• [Exercise description]: The answer must consist of every line in the data below that holds the word "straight".

━━ Data extracts

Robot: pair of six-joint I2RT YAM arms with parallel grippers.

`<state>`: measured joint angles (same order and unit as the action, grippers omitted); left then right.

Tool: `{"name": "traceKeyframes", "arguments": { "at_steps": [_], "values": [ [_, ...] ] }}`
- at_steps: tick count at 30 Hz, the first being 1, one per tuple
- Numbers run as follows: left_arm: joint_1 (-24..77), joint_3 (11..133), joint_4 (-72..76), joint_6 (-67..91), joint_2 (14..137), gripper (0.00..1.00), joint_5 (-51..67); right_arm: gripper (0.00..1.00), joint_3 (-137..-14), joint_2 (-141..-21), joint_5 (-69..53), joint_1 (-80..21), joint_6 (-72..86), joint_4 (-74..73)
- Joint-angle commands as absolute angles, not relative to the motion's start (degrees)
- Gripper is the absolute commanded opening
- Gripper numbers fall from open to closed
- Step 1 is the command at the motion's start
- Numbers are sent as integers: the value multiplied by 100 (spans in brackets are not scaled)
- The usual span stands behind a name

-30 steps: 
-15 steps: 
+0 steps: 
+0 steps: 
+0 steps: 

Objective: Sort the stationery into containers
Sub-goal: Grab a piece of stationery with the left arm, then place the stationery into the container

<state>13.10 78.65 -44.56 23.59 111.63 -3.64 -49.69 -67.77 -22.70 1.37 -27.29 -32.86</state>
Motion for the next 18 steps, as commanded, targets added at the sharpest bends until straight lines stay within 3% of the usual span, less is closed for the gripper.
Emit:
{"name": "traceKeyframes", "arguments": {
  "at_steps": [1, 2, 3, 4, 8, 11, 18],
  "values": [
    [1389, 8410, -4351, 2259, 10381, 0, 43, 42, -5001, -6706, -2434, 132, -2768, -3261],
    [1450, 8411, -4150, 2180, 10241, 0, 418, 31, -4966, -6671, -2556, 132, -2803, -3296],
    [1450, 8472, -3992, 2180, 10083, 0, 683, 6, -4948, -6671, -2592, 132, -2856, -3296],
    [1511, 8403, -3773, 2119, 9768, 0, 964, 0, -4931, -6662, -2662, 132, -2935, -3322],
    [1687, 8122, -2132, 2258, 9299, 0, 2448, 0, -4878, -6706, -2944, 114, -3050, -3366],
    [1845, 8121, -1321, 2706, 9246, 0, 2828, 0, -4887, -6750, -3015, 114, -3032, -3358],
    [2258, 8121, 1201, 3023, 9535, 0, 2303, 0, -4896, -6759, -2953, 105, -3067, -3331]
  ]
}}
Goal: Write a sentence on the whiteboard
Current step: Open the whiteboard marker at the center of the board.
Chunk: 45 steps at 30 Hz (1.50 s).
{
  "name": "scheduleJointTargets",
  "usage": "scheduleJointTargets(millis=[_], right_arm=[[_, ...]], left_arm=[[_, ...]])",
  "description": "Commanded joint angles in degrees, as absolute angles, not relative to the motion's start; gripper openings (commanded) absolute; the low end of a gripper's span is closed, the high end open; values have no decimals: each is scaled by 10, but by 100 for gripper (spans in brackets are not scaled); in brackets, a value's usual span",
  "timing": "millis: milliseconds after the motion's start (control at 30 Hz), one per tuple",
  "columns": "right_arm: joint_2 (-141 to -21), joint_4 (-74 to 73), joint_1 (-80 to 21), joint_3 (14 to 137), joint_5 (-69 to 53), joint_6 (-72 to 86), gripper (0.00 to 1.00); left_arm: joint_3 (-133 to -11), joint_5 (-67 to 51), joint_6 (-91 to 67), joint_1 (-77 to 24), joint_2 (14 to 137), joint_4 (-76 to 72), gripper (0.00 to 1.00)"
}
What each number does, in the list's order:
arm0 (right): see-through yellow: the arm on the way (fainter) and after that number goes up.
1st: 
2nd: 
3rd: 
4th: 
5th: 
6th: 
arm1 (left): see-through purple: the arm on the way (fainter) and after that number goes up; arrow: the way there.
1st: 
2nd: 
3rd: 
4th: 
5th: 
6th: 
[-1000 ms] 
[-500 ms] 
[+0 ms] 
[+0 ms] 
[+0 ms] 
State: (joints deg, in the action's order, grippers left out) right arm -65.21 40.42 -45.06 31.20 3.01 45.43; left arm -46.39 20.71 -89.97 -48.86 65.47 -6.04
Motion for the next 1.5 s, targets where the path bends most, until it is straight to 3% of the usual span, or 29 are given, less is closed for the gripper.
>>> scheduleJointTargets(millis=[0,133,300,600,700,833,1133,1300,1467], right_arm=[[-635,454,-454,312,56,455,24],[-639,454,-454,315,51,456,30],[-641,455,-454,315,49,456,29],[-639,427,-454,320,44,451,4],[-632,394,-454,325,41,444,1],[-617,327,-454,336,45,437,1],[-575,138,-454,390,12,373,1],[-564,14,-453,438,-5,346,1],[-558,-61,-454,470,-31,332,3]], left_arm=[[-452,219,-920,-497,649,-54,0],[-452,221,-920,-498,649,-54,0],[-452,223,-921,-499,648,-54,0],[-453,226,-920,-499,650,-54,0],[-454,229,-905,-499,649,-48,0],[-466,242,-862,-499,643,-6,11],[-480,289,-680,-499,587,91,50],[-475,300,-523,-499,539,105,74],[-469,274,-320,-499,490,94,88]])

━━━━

• [Your solution]:
Motion for the next 18 steps, as commanded, targets added at the sharpest bends until straight lines stay within 3% of the usual span, less is closed for the gripper.
Motion for the next 1.5 s, targets where the path bends most, until it is straight to 3% of the usual span, or 29 are given, less is closed for the gripper.

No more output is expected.